Boyd’s much younger sister, Eden (Kate Moyer), is taken in by a prominent member of the community to foster her. We see virtually none of Eden in the aftermath of her brother’s murder. Children of the Corn opts to focus on Rylstone fading into obscurity as businesses go defunct, and buildings are boarded up. Fiercely intelligent Bo (Elena Kampouris) is only days away from leaving town for good to head to Boston, but would be leaving behind her brother Cecil (Jayden McGinlay) in this dying town with their parents. As Bo and Cecil wander through the cornfields, they come upon an unhinged Eden on horseback, donned in a red wig and the new self-proclaimed Red Queen. She instigates the children of town committing all sorts of wild and crazy things, like smashing cars, shooting objects with arrows, making kids walk planks, and eventually, murder! Due to loneliness and some weird lapse in judgment, Cecil joins up with Eden’s ranks from the second they encounter her. Bo’s sole ally may be Cal (Joe Klocek), an older teen being abused who desperately wants to get out of Rylstone at any cost.
A town meeting occurs wherein what remains of the townspeople lament the corn is dying. Bo wants them to try to repair the soil and save the town in a way, and melodramatically, the children also want their voices heard during a town vote. Much ado is made about the cornstalks having mystical powers. The children somehow manage to lock every parental figure in the local jail, with horrified teenagers looking on as Eden takes charge. The looming presence of a big bad comes about in the final act, sacrifices abound, kids roam the streets with chainsaws, and psychotic Eden lords over the chaos. Lapses in logic barely justify the film’s brief spurts of violence, the most graphic of which involves ripping out eyeballs. Is the evil ultimately rooted from the children, or from the corn? Bo may be the only chance left to somehow salvage what remains of Rylstone.

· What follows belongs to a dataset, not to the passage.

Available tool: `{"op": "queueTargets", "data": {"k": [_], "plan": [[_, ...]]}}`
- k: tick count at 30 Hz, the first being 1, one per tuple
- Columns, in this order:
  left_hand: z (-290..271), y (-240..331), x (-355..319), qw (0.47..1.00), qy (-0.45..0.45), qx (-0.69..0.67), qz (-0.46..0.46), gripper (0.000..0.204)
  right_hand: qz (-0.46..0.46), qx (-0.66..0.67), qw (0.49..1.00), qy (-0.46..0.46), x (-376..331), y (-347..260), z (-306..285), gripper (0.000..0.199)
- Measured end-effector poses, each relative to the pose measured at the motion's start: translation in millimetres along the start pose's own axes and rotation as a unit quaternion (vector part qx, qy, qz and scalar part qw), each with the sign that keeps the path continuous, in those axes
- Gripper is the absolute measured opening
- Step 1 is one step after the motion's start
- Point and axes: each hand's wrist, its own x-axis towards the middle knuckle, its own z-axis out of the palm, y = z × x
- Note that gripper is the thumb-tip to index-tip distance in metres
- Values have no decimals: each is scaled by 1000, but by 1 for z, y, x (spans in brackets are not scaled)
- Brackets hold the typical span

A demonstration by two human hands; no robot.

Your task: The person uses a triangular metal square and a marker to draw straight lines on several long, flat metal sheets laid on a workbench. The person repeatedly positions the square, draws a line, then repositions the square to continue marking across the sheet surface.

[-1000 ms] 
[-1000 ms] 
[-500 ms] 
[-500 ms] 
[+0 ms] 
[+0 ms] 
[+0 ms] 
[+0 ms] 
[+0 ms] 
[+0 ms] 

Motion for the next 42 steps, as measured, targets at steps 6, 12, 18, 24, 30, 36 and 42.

So, how does Children of the Corn relate to the general series at large? The answer is unfortunately, not at all. Whilst other installments play fast and loose with any type of an ongoing mythology, there is nary an Isaac, Malachi, or biblically-named individual anywhere amongst the roster of Rylstone. There is however an ominous “He Who Walks,” a shortened version of the “He Who Walks Behind the Rows” figure. Only Children of the Corn III: Urban Harvest showed this figure in its ambitious glory, going for the campy jugular back in 1995. This iteration of “He Who Walks” is decidedly less unique—it looks to simply be a giant thing made up of roots, the likes of which we have seen in countless other movies. If one’s low budget film’s centerpiece is a giant CGI creation built of branches and roots, maybe show less of them onscreen instead of brightly spotlighting the obvious flaws.
2023’s Children of the Corn is an unfortunate abomination. In 2018, Feast director John Gulager crafted an entry titled Children of the Corn: Runaway that would have served as a nice bookend to bring the franchise full circle. I had hopes for this new entry either returning to the roots, sticking closer to Stephen King’s text, or perhaps even a grittier, Texas Chainsaw Massacre-style take on the material. The sky was truly the limit. What Kurt Wimmer settled on instead is nearly as bad as Children of the Corn: Genesis, the bottom of the barrel for this franchise. While Children of the Corn does at least check the basic boxes of containing both children and corn in its story, both are horribly mismanaged to the point of hilarity. Perhaps it may be time to burn down the corn for good and put this series to rest, considering it has been a long time since anyone properly cared about the property. Plenty of unmined Stephen King books and stories exist without having to take another trip along these tired, rotting “rows.”
Children of the Corn stalks into limited theaters on Friday, March 3rd, then sacrifices Shudder subscribers on March 21st.